Storicamente le scarpe da calcio erano essenzialmente di due tipi a 6 o a 13 tacchetti con quest’ultime nel ruolo della station wagon: tempo libero/allenamenti e città/partita. La proverbiale saggezza del magazziniere aveva tramandato da spogliatoio a spogliatoio il rito della unzione con una sostanza mistica commercializzata con il nome di grasso di foca. Una lattina gialla dal contenuto incerto con un orso come simbolo, ma per tutti era il grasso di foca. Mai contraddire un magazziniere. La marmellata oleosa, detta la vasellina dei calciatori, dall’odore nauseabondo doveva impermeabilizzare ed ammorbidire il cuoio. Le regole di manutenzione prevedevano inoltre il divieto assoluto di esposizione ai caloriferi onde evitare pericolose screpolature.
I modelli erano rigorosamente sul nero, ed erano praticamente uguali,  le differenze erano solo nei dettagli (es le Adidas Hansi Muller avevano le tre righe argento, le Pierre Littbarski bianche, il telaio era lo stesso e dopo due lavaggi si solidificavano irrimediabilmente) e nella pregievolezza del cuoio.
Ovviamente bisogna includere il fattore prezzo. Noi, squattrinati giocatori, avevamo optato per la scelta autarchica, rivolgendoci fiduciosi alle illustri e proletarie lotto donadoni e/o diadora vialli o pantofola d’oro nicola berti. Poi arrivò la Nike, con le famigerate Tiempo, al grido di Innovazione!! 7 o 14 tacchetti in ceramica, non svitabili, tomaia leggerissima, costi altissimi. Un fiasco totale.  
Qualcosa doveva accadere in quei giorni da coppa campioni. Massaro scendendo in campo con le Pantofola D’oro in tinta gold e soprattutto Marco Simone con le Valsport bianche ruppero per la prima volta il tabù del nero. Shame and Scandal. La Resistenza degli ortodossi del calcio, il 90% dei tifosi e praticanti, fu vana e le mode più cazzute ci avrebbero poi sommerso. Baggio con le scarpe blu è IL Vero Colpo al Cuore.  
In verità, il nucleo della questione, per ogni vero calciatore che ha attraversato questo periodo storico, sono i legamenti. Le lesioni infatti sono aumentato visto che la scarpa rimane piantata nel terreno.  
Il resto è  solo la conseguenza dell’invasione dell’ UltraMerce (quante cazzate ho dovuto sorbire inerme sulla leggerezza delle magliette kappa) in attesa di sostituire un giorno, nemmeno troppo lontano, Il Mondiale con La Sfida Finale fra Team Nike ed Equipe Adidas. Arbitrerà Collina a bordo di una Opel Corsa.

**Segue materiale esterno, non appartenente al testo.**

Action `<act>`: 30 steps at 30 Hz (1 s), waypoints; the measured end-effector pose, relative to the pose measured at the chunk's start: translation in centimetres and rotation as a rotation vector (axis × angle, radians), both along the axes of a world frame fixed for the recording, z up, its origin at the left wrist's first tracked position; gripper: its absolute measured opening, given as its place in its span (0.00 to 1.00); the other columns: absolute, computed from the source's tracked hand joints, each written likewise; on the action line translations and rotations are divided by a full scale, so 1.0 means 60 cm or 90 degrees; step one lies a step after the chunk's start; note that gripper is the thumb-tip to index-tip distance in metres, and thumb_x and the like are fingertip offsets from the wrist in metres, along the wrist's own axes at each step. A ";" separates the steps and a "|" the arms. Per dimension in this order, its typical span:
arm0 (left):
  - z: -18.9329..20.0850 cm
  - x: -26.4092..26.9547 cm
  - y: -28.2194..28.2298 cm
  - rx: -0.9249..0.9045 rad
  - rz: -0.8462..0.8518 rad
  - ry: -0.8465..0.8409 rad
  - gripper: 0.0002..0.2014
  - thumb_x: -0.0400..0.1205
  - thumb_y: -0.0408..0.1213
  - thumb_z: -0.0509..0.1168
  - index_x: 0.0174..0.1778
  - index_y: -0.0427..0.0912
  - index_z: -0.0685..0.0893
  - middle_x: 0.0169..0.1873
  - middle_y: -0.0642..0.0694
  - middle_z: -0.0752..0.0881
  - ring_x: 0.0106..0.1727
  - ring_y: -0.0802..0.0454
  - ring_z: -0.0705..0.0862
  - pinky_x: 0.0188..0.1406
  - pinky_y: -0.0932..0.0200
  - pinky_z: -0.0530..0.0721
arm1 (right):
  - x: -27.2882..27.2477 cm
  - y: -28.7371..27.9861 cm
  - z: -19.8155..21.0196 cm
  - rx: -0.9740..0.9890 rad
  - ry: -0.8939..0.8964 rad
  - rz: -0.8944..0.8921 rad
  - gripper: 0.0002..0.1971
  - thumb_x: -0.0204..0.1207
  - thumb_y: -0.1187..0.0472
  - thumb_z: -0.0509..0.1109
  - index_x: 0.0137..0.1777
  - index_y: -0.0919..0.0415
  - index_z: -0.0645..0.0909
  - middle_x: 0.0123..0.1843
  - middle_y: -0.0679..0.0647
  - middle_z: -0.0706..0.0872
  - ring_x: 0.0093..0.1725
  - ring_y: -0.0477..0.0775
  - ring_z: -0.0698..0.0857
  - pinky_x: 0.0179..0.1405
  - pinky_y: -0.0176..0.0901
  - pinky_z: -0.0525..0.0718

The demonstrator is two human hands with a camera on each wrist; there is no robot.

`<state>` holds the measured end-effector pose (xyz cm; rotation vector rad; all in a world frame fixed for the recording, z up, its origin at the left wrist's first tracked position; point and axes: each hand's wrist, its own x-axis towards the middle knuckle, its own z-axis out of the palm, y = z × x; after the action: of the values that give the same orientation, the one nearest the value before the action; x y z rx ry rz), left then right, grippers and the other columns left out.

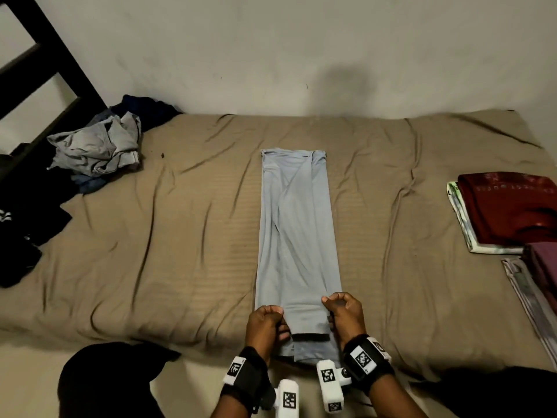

4 Comments on “La Guerra Dei Marchi”

  1. quando militavo fra le fila del glorioso Borgo Fabriano gli scarpini più quotati erano le pantofola d’oro, che mi sembra fabbricassero verso Ascoli. localismo al potere

     

  2. poi venne il tempo delle Kronos. slave?

     

  3. più che altro scarpini da maggioranza silenziosa

     

  4. Quando sfidammo le scimmie artiche di Sheffiled mi recai immediatamente a comprare il paio di scarpe da calcetto più economico in assoluto. Erano un paio argentate con una striscia blu elettrico. Capii di essere invecchiato, e parecchio.